### Problem to solve:
Emit all the data exactly as provided.
[[ Stored data, beginning ]]
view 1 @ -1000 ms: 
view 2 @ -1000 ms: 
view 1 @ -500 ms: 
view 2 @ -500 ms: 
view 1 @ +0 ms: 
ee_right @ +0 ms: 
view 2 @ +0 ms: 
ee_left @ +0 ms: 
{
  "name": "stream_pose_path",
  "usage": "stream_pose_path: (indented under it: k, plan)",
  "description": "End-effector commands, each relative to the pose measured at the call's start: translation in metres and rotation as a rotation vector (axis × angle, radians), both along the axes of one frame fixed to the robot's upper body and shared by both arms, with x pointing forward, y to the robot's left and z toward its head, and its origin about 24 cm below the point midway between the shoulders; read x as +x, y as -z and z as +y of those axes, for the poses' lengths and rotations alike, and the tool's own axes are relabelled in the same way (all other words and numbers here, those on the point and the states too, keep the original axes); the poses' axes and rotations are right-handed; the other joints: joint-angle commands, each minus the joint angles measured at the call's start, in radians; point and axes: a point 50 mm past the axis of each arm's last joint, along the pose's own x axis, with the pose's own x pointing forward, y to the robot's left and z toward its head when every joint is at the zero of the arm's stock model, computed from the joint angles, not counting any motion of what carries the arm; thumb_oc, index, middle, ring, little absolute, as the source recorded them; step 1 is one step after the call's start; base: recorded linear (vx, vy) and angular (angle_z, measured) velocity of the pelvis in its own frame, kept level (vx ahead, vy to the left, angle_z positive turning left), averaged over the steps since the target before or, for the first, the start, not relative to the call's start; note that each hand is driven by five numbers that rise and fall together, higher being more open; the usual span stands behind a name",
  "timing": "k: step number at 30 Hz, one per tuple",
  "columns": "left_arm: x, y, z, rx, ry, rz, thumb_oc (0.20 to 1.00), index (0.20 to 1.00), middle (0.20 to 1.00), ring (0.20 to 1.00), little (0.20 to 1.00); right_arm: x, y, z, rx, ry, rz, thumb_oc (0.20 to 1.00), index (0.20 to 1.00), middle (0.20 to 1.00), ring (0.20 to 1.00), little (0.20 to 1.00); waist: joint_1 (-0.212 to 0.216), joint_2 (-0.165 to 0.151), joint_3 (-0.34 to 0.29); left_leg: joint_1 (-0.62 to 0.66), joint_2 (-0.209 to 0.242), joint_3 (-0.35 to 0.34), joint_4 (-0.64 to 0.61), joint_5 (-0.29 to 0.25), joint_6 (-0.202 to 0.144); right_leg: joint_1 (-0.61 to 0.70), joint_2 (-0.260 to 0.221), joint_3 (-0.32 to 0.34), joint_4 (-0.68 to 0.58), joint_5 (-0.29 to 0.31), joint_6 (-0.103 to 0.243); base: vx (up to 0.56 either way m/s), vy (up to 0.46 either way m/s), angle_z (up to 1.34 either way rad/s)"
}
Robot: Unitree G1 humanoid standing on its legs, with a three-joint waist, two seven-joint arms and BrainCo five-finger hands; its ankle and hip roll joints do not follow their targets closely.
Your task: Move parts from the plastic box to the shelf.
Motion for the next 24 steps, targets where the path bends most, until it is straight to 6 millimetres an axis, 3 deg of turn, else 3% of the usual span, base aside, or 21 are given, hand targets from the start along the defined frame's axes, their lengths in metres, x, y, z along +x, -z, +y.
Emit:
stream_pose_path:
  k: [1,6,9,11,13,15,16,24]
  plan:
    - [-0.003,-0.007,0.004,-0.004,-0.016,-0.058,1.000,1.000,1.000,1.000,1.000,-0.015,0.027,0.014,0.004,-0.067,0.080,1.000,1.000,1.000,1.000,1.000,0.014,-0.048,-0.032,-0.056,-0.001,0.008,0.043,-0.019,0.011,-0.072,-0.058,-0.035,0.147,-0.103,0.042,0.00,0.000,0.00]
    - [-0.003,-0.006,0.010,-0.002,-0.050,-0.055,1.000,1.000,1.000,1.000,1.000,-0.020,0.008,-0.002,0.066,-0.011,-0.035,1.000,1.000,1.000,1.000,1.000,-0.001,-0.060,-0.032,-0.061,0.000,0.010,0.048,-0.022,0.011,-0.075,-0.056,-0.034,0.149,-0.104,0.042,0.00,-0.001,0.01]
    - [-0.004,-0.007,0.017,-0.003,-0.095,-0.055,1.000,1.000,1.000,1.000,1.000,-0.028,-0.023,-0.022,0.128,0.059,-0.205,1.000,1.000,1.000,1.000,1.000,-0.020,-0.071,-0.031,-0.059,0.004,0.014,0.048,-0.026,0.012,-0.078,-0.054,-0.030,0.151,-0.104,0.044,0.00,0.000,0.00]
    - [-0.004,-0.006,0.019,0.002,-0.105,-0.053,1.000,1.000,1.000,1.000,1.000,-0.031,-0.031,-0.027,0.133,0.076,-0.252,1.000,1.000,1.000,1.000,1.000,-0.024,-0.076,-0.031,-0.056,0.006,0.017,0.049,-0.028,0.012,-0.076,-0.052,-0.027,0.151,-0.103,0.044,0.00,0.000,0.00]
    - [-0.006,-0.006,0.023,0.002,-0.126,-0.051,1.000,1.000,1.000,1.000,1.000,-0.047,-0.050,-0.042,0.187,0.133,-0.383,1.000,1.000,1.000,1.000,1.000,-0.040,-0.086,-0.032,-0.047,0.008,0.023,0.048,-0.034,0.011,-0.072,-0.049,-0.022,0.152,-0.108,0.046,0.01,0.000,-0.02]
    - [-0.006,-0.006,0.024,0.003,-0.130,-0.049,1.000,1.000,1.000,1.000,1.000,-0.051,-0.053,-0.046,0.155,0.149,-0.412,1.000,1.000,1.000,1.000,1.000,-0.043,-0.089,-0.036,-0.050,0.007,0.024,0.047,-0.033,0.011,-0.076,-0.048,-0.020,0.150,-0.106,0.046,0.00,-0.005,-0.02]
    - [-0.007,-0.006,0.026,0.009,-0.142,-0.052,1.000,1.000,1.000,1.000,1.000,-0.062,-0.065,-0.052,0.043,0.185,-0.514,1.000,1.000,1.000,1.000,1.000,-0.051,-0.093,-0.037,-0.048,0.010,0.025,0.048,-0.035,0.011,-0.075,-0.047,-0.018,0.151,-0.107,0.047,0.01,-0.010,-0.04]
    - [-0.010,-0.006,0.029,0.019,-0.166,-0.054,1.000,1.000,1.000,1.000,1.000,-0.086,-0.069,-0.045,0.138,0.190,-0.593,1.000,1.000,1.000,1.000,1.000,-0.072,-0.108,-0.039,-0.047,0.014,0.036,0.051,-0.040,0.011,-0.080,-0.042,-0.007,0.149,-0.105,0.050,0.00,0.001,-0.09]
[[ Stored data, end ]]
### Output of the task:
view 1 @ -1000 ms: 
view 2 @ -1000 ms: 
view 1 @ -500 ms: 
view 2 @ -500 ms: 
view 1 @ +0 ms: 
ee_right @ +0 ms: 
view 2 @ +0 ms: 
ee_left @ +0 ms: 
{
  "name": "stream_pose_path",
  "usage": "stream_pose_path: (indented under it: k, plan)",
  "description": "End-effector commands, each relative to the pose measured at the call's start: translation in metres and rotation as a rotation vector (axis × angle, radians), both along the axes of one frame fixed to the robot's upper body and shared by both arms, with x pointing forward, y to the robot's left and z toward its head, and its origin about 24 cm below the point midway between the shoulders; read x as +x, y as -z and z as +y of those axes, for the poses' lengths and rotations alike, and the tool's own axes are relabelled in the same way (all other words and numbers here, those on the point and the states too, keep the original axes); the poses' axes and rotations are right-handed; the other joints: joint-angle commands, each minus the joint angles measured at the call's start, in radians; point and axes: a point 50 mm past the axis of each arm's last joint, along the pose's own x axis, with the pose's own x pointing forward, y to the robot's left and z toward its head when every joint is at the zero of the arm's stock model, computed from the joint angles, not counting any motion of what carries the arm; thumb_oc, index, middle, ring, little absolute, as the source recorded them; step 1 is one step after the call's start; base: recorded linear (vx, vy) and angular (angle_z, measured) velocity of the pelvis in its own frame, kept level (vx ahead, vy to the left, angle_z positive turning left), averaged over the steps since the target before or, for the first, the start, not relative to the call's start; note that each hand is driven by five numbers that rise and fall together, higher being more open; the usual span stands behind a name",
  "timing": "k: step number at 30 Hz, one per tuple",
  "columns": "left_arm: x, y, z, rx, ry, rz, thumb_oc (0.20 to 1.00), index (0.20 to 1.00), middle (0.20 to 1.00), ring (0.20 to 1.00), little (0.20 to 1.00); right_arm: x, y, z, rx, ry, rz, thumb_oc (0.20 to 1.00), index (0.20 to 1.00), middle (0.20 to 1.00), ring (0.20 to 1.00), little (0.20 to 1.00); waist: joint_1 (-0.212 to 0.216), joint_2 (-0.165 to 0.151), joint_3 (-0.34 to 0.29); left_leg: joint_1 (-0.62 to 0.66), joint_2 (-0.209 to 0.242), joint_3 (-0.35 to 0.34), joint_4 (-0.64 to 0.61), joint_5 (-0.29 to 0.25), joint_6 (-0.202 to 0.144); right_leg: joint_1 (-0.61 to 0.70), joint_2 (-0.260 to 0.221), joint_3 (-0.32 to 0.34), joint_4 (-0.68 to 0.58), joint_5 (-0.29 to 0.31), joint_6 (-0.103 to 0.243); base: vx (up to 0.56 either way m/s), vy (up to 0.46 either way m/s), angle_z (up to 1.34 either way rad/s)"
}
Robot: Unitree G1 humanoid standing on its legs, with a three-joint waist, two seven-joint arms and BrainCo five-finger hands; its ankle and hip roll joints do not follow their targets closely.
Your task: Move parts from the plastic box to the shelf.
Motion for the next 24 steps, targets where the path bends most, until it is straight to 6 millimetres an axis, 3 deg of turn, else 3% of the usual span, base aside, or 21 are given, hand targets from the start along the defined frame's axes, their lengths in metres, x, y, z along +x, -z, +y.
Emit:
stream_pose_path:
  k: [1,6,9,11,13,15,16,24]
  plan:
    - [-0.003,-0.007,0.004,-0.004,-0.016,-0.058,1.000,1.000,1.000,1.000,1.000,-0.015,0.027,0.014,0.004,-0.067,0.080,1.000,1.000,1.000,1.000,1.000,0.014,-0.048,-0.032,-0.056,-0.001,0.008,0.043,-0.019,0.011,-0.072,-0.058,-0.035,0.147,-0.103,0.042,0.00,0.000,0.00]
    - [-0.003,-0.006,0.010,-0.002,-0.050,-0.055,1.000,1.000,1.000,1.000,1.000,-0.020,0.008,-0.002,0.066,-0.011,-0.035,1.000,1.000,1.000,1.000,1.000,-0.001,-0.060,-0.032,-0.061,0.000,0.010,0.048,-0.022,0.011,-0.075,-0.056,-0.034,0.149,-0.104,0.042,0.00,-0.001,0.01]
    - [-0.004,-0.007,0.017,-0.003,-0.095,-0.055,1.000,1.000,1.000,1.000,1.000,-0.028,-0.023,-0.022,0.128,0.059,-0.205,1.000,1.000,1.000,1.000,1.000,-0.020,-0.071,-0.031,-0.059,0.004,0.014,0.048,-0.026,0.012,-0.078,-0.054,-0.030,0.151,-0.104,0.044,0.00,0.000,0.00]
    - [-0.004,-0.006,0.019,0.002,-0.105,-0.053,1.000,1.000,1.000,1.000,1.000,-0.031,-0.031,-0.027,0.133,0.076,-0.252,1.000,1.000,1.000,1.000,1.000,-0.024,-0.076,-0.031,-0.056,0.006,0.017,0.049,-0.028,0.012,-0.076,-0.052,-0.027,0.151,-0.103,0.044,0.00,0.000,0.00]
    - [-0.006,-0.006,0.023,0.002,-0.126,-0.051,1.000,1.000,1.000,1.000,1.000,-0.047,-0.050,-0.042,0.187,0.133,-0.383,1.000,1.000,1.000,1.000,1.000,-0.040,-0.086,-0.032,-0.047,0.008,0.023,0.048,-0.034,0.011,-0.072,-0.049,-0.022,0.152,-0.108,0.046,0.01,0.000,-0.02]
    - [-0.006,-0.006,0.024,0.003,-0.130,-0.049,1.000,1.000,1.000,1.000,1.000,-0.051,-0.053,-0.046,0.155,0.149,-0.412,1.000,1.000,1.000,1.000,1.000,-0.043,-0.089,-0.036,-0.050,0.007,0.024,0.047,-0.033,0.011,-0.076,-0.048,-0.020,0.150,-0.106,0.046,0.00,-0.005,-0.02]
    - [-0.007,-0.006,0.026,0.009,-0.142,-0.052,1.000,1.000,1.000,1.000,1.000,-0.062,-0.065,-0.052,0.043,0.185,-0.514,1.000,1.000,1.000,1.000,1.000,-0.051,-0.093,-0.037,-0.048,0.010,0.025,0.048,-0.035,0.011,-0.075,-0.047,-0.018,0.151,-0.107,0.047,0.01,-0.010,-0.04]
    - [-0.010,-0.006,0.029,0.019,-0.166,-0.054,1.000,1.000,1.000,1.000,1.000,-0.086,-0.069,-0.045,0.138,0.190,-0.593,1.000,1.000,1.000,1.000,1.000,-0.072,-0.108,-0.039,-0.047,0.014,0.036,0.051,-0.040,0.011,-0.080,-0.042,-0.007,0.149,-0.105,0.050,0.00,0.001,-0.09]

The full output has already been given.